• [Exercise]:
The answer must be an exact copy of the lines from the one with "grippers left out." through the final line below, with no pictures and nothing else.

• [Supplied data]:
----------
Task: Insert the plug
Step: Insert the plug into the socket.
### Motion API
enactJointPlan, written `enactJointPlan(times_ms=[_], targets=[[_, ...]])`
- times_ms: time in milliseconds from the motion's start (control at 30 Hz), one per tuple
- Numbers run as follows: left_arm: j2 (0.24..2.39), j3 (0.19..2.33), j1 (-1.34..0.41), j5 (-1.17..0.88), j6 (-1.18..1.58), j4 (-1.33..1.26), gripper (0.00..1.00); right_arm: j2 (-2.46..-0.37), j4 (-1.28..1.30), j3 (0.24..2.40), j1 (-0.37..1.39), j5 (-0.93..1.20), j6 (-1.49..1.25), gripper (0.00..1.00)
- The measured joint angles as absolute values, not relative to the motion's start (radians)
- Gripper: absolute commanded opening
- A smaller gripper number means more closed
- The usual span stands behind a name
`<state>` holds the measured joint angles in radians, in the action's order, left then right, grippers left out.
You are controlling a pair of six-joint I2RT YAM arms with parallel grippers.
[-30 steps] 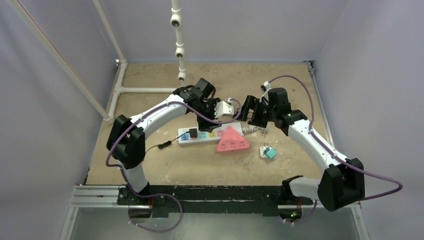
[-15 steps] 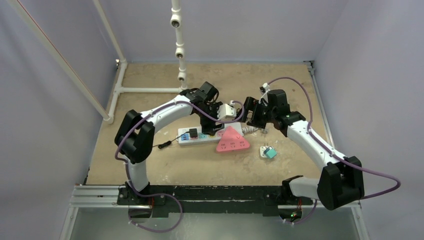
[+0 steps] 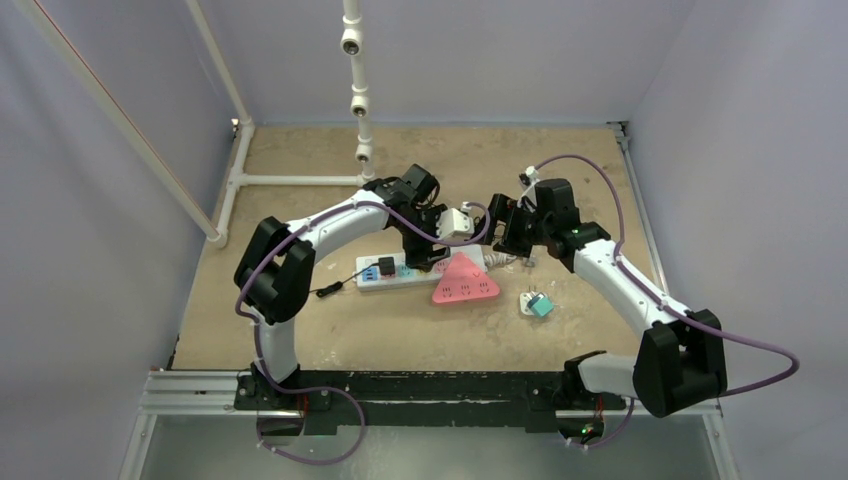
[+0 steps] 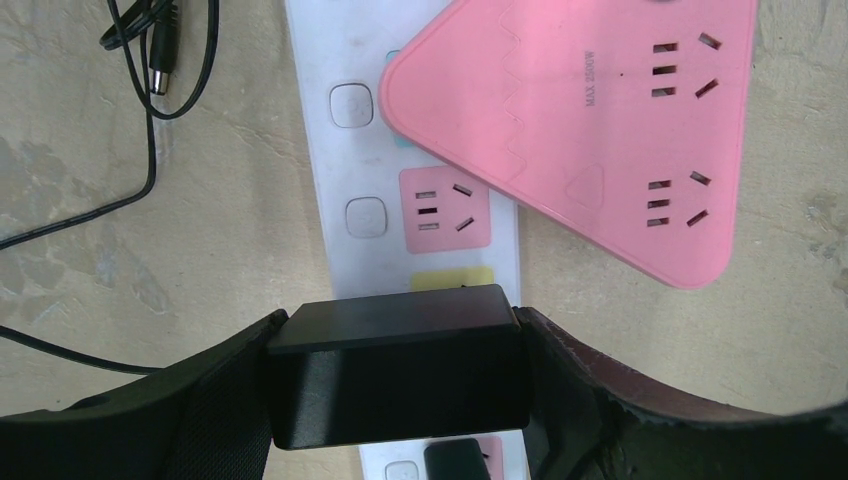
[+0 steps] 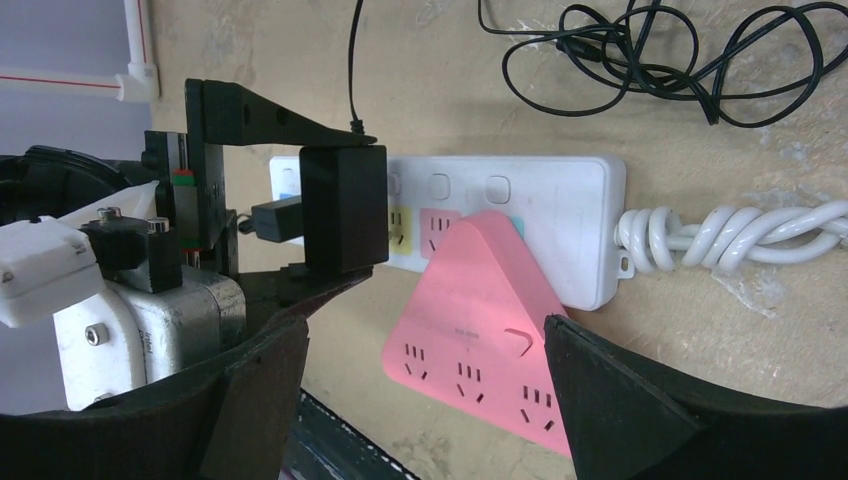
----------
• [Answer for this exercise]:
`<state>` holds the measured joint angles in radians, in the action's order, left then right, grippers left out.
You are controlling a pair of six-joint I2RT YAM arms with parallel grippers.
[-30 steps] 
[-15 steps] 
[+0 steps] 
[+0 steps] 
[+0 steps] 

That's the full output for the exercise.